> WORK TO BE COMPLETED: List all lines of the data that include the string "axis".

> INFORMATION SUPPLIED:
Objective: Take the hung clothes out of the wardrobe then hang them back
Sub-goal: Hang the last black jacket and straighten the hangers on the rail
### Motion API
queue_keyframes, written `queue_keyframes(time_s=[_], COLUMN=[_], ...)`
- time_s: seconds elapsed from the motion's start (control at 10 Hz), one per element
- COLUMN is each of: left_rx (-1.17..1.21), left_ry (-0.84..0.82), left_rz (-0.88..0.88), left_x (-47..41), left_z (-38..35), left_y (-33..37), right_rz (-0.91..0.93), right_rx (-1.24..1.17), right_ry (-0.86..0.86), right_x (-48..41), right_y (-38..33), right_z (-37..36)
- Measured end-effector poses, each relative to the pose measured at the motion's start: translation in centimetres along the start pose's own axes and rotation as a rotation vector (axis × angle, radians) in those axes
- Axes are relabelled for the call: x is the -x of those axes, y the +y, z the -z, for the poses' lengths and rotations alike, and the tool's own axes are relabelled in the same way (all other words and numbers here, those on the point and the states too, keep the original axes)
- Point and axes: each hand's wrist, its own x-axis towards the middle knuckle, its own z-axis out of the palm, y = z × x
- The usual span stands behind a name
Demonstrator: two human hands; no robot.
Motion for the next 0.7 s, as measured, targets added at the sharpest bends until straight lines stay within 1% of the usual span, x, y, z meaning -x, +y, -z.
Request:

> PROBLEM SOLUTION:
- Measured end-effector poses, each relative to the pose measured at the motion's start: translation in centimetres along the start pose's own axes and rotation as a rotation vector (axis × angle, radians) in those axes
- Point and axes: each hand's wrist, its own x-axis towards the middle knuckle, its own z-axis out of the palm, y = z × x

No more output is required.